Sceloporus mucronatus, also known commonly as the cleft lizard, the central cleft lizard, and la espinosa mucronada in Mexican Spanish, is a species of lizard in the subfamily Sceloporinae of the family Phrynosomatidae. The species is endemic to Mexico. There are two recognized subspecies.

==Geographic distribution==
Sceloporus mucronatus is found in the Mexican states of Guerrero, Hidalgo, Oaxaca, Puebla, and Veracruz, and in Mexico City.

==Habitat==
The preferred natural habitats of Sceloporus mucronatus are forest and shrubland, at elevations of 2,000–3,700 m, but it has also been found in agricultural areas, where it shelters in rock crevices.

==Behavior==
Sceloporus mucronatus is terrestrial.

==Reproduction==
Sceloporus mucronatus gives birth to live young.

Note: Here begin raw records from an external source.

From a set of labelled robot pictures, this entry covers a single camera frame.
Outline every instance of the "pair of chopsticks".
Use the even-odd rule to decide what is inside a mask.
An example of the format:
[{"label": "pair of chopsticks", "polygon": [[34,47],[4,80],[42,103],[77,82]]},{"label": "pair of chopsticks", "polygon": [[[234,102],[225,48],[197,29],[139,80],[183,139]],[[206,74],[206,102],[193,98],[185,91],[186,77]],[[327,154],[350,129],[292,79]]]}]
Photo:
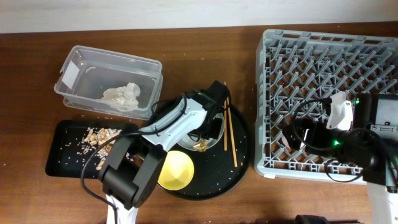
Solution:
[{"label": "pair of chopsticks", "polygon": [[224,102],[224,121],[225,121],[225,125],[224,125],[224,151],[227,150],[227,146],[228,146],[228,141],[227,141],[227,115],[226,115],[226,108],[228,108],[228,121],[229,121],[229,133],[231,134],[231,143],[232,143],[232,153],[234,156],[234,165],[235,167],[238,167],[238,163],[236,162],[236,150],[235,150],[235,140],[234,140],[234,129],[232,127],[232,118],[231,118],[231,109],[229,108],[229,98],[226,99],[226,101]]}]

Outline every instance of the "black round tray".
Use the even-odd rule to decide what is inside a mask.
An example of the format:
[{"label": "black round tray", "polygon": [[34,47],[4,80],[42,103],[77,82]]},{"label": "black round tray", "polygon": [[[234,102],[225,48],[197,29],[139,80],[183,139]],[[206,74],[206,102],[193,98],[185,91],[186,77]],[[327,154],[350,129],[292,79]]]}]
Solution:
[{"label": "black round tray", "polygon": [[180,198],[206,200],[228,192],[239,183],[249,167],[252,142],[242,114],[235,106],[231,105],[230,108],[238,167],[234,166],[229,123],[226,123],[228,124],[227,151],[224,151],[224,136],[206,152],[191,151],[176,144],[171,151],[182,151],[193,161],[195,167],[193,179],[181,190],[167,190],[160,185],[159,187]]}]

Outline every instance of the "lattice crate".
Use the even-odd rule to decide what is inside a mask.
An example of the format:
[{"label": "lattice crate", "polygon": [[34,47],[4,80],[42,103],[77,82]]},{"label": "lattice crate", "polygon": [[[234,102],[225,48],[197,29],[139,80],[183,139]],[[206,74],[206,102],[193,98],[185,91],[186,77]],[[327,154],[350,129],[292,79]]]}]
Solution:
[{"label": "lattice crate", "polygon": [[[397,46],[398,40],[388,37],[265,31],[256,62],[257,173],[328,181],[327,159],[286,148],[282,128],[292,122],[302,100],[326,98],[338,91],[345,91],[351,101],[361,92],[397,94]],[[328,119],[321,103],[307,105],[298,115]],[[330,172],[334,178],[348,180],[361,168],[333,164]]]}]

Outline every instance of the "plastic bin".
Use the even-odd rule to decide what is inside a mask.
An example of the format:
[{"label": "plastic bin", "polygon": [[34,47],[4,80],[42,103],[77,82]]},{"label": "plastic bin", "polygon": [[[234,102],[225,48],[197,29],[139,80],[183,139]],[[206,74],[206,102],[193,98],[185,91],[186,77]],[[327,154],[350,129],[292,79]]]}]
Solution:
[{"label": "plastic bin", "polygon": [[[345,91],[398,94],[398,39],[326,34],[292,30],[266,30],[257,48],[257,120],[254,168],[264,177],[332,181],[324,173],[328,160],[284,146],[282,128],[302,100],[326,98]],[[321,103],[298,112],[327,122]],[[328,166],[331,176],[350,180],[360,167]],[[364,184],[362,178],[354,183]]]},{"label": "plastic bin", "polygon": [[[159,61],[108,50],[75,46],[63,67],[62,76],[54,86],[65,97],[65,105],[89,111],[148,120],[151,106],[160,96],[163,76]],[[101,100],[108,88],[137,84],[141,94],[136,98],[138,109],[122,112]]]}]

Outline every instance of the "clear plastic container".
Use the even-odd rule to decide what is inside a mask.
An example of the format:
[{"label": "clear plastic container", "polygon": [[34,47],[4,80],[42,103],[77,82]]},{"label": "clear plastic container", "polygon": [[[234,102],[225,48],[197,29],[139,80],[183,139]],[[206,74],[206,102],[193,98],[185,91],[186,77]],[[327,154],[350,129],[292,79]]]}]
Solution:
[{"label": "clear plastic container", "polygon": [[[148,120],[152,115],[150,108],[162,89],[161,71],[162,64],[156,60],[75,46],[63,64],[54,90],[65,97],[69,107]],[[122,112],[100,100],[108,88],[130,82],[141,89],[136,98],[138,109]]]}]

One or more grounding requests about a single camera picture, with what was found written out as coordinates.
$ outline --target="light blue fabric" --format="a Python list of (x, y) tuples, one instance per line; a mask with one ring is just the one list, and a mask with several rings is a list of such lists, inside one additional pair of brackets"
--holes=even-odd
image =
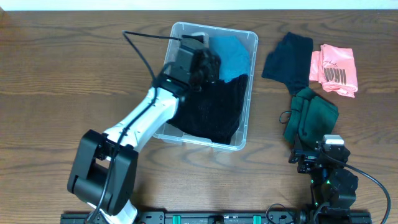
[(210, 37), (209, 48), (221, 58), (220, 80), (228, 83), (242, 74), (249, 74), (249, 53), (235, 36)]

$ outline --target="plastic bin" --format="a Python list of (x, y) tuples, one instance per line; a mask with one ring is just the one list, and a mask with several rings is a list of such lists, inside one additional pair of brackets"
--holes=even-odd
[[(199, 138), (196, 136), (189, 135), (178, 128), (172, 126), (171, 124), (165, 123), (162, 125), (154, 134), (155, 138), (162, 139), (167, 143), (182, 144), (183, 142), (200, 144), (204, 146), (210, 146), (215, 150), (231, 152), (243, 149), (246, 144), (246, 136), (248, 134), (248, 121), (249, 121), (249, 109), (250, 109), (250, 99), (251, 90), (253, 86), (253, 76), (254, 76), (254, 65), (256, 63), (256, 52), (258, 44), (258, 36), (251, 31), (245, 30), (234, 30), (225, 29), (220, 27), (204, 26), (199, 24), (191, 24), (187, 22), (177, 22), (173, 25), (171, 35), (172, 37), (181, 38), (182, 35), (190, 35), (195, 32), (205, 32), (209, 37), (215, 36), (235, 36), (244, 45), (246, 50), (248, 50), (251, 61), (250, 61), (250, 74), (248, 86), (246, 87), (245, 101), (243, 104), (243, 110), (241, 114), (241, 120), (239, 122), (239, 128), (231, 138), (231, 143), (220, 144), (213, 143), (210, 139)], [(170, 40), (169, 46), (167, 48), (165, 63), (172, 62), (175, 60), (177, 55), (177, 49), (179, 47), (179, 41)]]

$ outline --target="dark green folded garment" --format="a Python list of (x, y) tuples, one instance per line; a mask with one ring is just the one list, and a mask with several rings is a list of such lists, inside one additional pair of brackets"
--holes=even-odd
[(317, 96), (310, 88), (293, 96), (291, 110), (284, 137), (293, 144), (298, 134), (301, 142), (310, 148), (314, 148), (323, 135), (331, 134), (339, 115), (335, 105)]

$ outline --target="wooden table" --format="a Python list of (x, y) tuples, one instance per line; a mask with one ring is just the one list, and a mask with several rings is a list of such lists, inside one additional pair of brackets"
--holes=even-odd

Its mode of reproduction has been described as viviparous and as ovoviviparous.

==Subspecies==
Two subspecies of Sceloporus mucronatus are recognized as being valid, including the nominotypical subspecies.
- Sceloporus mucronatus mucronatus Cope, 1885
- Sceloporus mucronatus olsoni Webb, Lemos-Espinal & H.M. Smith, 2002

==Etymology==
The subspecific name, olsoni, is in honor of American herpetologist Rupert Earl Olson.